Je suis devenue hyper radine avec mes cuillères. Quand on me propose une activité, j’applique la même politique que quand j’essaye un vêtement avant de l’acheter: si ce n’est pas un grand OUI, c’est non. Et si, à l’approche d’une activité à laquelle j’avais dit un grand OUI longtemps à l’avance, je me surprends à enchaîner les crises d’angoisse, j’annule tout. Je m’étais inscrite en octobre dernier pour participer à la retraite créative de Julie Adore, chez Parenthèse au tout début du mois de mars. Après avoir fait un meltdown pour un simple atelier de tissage d’une demi-journée, à la mi-novembre, j’ai commencé à douter. Une semaine dans la forêt avec un groupe de 8 inconnues (ou au mieux, seule dans une tiny house), sans connexion internet ni moyen autonome de regagner la civilisation? J’ai alterné les phases « Tu es complètement suicidaire ma pauvre » et les phases « Allez ça va bien se passer et ce sera une chouette aventure » jusqu’à la mi-février. A partir de là, j’en ai carrément perdu le sommeil. J’ai fini par annuler ma venue à 8 jours du départ – tellement embarrassée que je ne me suis même pas fait rembourser.

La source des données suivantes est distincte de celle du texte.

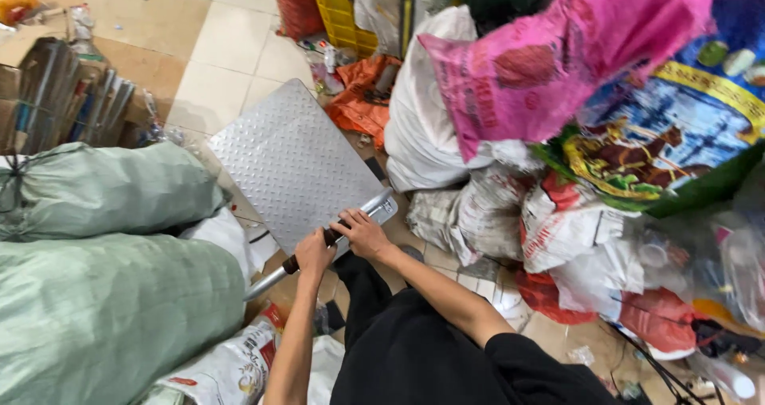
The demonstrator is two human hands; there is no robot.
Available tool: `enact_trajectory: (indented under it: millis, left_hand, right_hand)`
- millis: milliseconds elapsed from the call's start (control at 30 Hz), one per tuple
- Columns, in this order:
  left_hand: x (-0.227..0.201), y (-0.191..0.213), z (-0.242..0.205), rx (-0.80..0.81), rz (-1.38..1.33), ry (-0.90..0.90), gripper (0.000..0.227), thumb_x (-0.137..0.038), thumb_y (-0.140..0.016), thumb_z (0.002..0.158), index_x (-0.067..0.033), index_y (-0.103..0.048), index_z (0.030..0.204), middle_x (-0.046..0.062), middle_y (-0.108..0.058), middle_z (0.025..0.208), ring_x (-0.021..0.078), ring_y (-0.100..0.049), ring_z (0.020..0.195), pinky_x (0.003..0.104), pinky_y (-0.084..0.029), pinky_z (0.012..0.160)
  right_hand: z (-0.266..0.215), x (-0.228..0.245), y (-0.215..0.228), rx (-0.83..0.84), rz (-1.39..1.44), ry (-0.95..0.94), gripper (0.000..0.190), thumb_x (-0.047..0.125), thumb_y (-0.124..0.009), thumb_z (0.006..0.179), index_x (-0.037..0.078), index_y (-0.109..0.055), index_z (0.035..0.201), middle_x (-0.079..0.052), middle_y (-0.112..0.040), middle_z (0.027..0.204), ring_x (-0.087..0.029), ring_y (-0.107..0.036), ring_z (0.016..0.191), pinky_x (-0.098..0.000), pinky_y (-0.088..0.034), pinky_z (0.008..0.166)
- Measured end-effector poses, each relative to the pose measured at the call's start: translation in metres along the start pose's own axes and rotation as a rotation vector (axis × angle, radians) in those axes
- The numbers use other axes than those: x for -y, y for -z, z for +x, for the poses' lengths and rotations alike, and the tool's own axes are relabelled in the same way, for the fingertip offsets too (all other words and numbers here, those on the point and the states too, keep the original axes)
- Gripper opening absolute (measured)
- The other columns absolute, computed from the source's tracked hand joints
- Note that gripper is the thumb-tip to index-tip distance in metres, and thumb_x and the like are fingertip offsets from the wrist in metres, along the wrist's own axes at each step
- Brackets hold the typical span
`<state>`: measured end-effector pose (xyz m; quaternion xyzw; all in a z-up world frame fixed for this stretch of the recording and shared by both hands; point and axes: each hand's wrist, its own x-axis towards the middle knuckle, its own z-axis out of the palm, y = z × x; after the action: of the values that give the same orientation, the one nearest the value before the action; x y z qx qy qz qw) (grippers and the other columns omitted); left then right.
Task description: The person moves a hand truck through a cluttered storage area filled with sacks and boxes. They place a pink bag on the hand truck, then remove a weighing scale from it and set it aside. The person then picks up a black tray containing plastic containers and places it into a blue basket. Finally, they lift a white sack containing a metal object and place it onto the hand truck.
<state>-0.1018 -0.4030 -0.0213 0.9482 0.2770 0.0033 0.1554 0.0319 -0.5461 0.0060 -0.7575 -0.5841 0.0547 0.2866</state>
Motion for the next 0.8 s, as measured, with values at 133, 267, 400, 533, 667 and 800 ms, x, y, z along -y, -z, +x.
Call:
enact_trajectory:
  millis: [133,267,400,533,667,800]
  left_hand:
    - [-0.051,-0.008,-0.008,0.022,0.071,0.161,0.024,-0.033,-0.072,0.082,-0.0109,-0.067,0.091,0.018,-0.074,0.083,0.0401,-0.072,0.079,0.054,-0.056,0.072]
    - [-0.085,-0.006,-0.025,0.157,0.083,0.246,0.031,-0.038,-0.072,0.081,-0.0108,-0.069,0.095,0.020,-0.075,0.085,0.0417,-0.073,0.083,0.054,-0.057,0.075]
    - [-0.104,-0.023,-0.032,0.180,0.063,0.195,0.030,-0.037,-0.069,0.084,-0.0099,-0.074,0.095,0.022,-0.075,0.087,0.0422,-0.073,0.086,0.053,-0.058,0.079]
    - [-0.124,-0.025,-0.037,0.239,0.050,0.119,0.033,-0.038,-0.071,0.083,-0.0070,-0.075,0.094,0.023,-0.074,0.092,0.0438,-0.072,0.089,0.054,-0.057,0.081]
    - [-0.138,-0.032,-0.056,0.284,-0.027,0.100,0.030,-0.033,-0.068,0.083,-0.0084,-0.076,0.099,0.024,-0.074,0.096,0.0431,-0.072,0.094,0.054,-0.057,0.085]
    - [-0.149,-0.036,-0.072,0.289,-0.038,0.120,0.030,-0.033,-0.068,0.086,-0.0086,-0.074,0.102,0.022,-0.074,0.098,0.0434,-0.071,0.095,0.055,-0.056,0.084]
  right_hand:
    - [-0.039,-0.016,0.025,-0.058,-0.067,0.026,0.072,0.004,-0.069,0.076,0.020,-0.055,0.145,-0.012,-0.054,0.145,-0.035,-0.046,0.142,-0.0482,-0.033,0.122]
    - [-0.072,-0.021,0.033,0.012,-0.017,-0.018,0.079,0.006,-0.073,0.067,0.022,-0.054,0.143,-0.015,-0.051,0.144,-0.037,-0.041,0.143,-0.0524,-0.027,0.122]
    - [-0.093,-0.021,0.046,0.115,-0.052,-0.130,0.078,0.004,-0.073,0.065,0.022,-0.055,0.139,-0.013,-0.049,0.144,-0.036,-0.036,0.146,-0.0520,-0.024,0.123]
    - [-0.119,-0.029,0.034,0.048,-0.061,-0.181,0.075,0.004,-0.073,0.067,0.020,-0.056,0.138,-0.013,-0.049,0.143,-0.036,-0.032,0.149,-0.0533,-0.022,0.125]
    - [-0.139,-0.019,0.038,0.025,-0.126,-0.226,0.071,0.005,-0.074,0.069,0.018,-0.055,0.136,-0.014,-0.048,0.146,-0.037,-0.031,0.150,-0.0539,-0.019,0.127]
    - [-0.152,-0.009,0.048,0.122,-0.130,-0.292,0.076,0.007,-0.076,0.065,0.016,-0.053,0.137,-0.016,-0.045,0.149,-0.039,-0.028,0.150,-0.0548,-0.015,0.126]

J’étais désolée de manquer ça, mais je ne regrette pas mon choix. Surtout alors que je suis sujette à l’hypertension et censée éviter les situations stressantes.

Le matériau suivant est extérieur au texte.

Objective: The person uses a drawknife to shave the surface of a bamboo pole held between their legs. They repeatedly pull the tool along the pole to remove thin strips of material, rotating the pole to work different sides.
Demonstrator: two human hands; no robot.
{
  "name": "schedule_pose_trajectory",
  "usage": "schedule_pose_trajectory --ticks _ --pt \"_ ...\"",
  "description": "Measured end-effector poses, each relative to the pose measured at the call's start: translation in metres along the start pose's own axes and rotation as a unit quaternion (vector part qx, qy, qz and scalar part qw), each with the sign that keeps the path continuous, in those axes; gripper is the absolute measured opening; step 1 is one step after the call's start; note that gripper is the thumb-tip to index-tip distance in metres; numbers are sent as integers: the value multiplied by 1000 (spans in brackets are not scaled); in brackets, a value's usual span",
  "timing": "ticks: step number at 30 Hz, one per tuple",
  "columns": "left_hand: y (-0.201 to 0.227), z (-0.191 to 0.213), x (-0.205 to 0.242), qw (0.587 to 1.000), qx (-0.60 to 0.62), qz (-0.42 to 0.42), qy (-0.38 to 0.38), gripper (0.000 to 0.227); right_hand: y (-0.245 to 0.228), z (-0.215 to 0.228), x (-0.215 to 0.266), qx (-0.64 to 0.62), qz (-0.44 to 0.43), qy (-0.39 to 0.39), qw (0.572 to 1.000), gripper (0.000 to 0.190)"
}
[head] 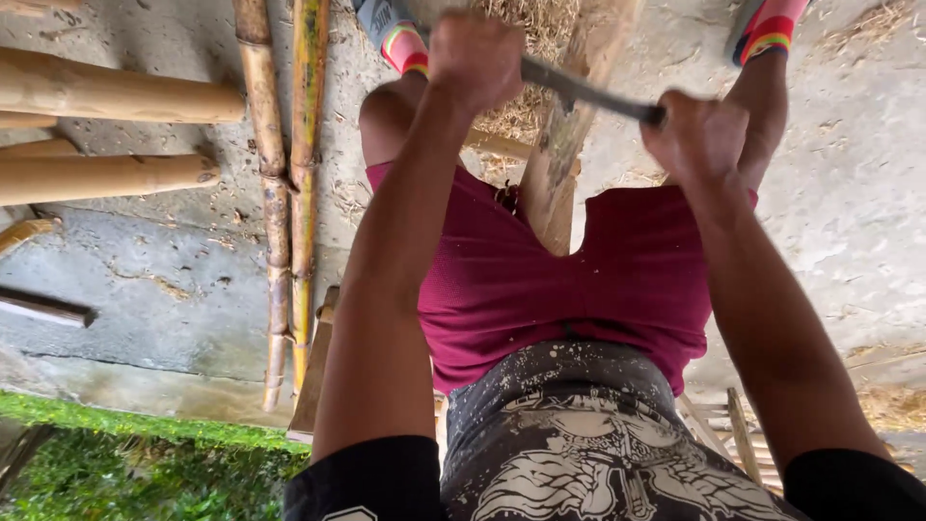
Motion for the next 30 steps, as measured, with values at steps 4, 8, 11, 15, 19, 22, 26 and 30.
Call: schedule_pose_trajectory --ticks 4,8,11,15,19,22,26,30 --pt "-6 -15 1 999 18 -5 -38 14 4 -9 0 -24 -34 -76 996 25" --pt "5 -31 14 996 54 19 -69 18 8 21 -30 48 -29 -92 994 26" --pt "-6 -22 15 993 57 49 -90 19 -20 60 -14 46 -15 -55 997 28" --pt "-12 -30 11 992 77 21 -92 17 -40 71 -5 110 65 31 991 29" --pt "-19 -25 8 997 73 2 -3 17 -15 33 -12 17 -44 -79 996 25" --pt "-11 -32 19 994 60 18 -94 15 -18 37 -2 33 -27 -46 998 24" --pt "-13 -37 12 992 69 20 -109 16 -11 33 -14 49 -30 -110 992 24" --pt "-31 -30 -11 993 74 32 -88 18 1 40 -57 81 -76 -179 978 28"
Point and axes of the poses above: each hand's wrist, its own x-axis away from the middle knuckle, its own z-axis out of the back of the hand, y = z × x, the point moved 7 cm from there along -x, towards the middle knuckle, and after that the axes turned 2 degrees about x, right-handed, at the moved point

Comme l’énergie des personnes valides, mes réserves de cuillères varient selon les circonstances. Mais je sais que je ne peux jamais prévoir plus d’une activité anxiogène à la fois. Si je dois remplir ma déclaration URSSAF ou juste prendre un renseignement administratif important, je ne ferai rien d’autre ce jour-là que lire un bouquin pas trop ardu, jouer à June’s Journey ou glander devant Netflix. Parce que même si tout s’est bien passé, je serai mentalement lessivée après coup. Je suis devenue beaucoup moins productive depuis que j’ai choisi de me ménager. Souvent, ça me désole, et j’ai l’impression de ne plus être bonne à grand-chose. Mais j’ai 51 ans, et plus la force de me contraindre comme je l’ai fait jusqu’ici. Les agios à payer sur mes déficits de cuillères sont tout simplement devenus trop élevés.

3 réflexions sur “Gestion des cuillères”

  1. Neuroatypiques ou pas, nous semblons être beaucoup à déployer une énergie folle ces temps-ci pour trouver un équilibre.

    1. Mais ce n’est la même cause ni la même échelle. Ca me fait penser à la personne qui a commenté un jour « On est tous un peu autistes »… C’est un peu comme si tu t’étais pété une cheville et que tu disais à une personne en fauteuil roulant depuis toujours: « Je sais ce que c’est d’être handicapé ». Une personne neuroatypique l’était déjà avant, disons, le Covid et la guerre en Ukraine, et elle le sera toujours après même dans le meilleur des mondes (que je doute qu’on retrouve un jour, mais c’est une autre histoire). Ses difficultés ne dépendent pas des circonstances: elles s’ajoutent à ou démultiplient celles créées par les circonstances.

  2. Merci pour ce partage je viens de l’envoyer à une amie proche qui est neuroatypique c’est très intéressant ! Force et ménagement.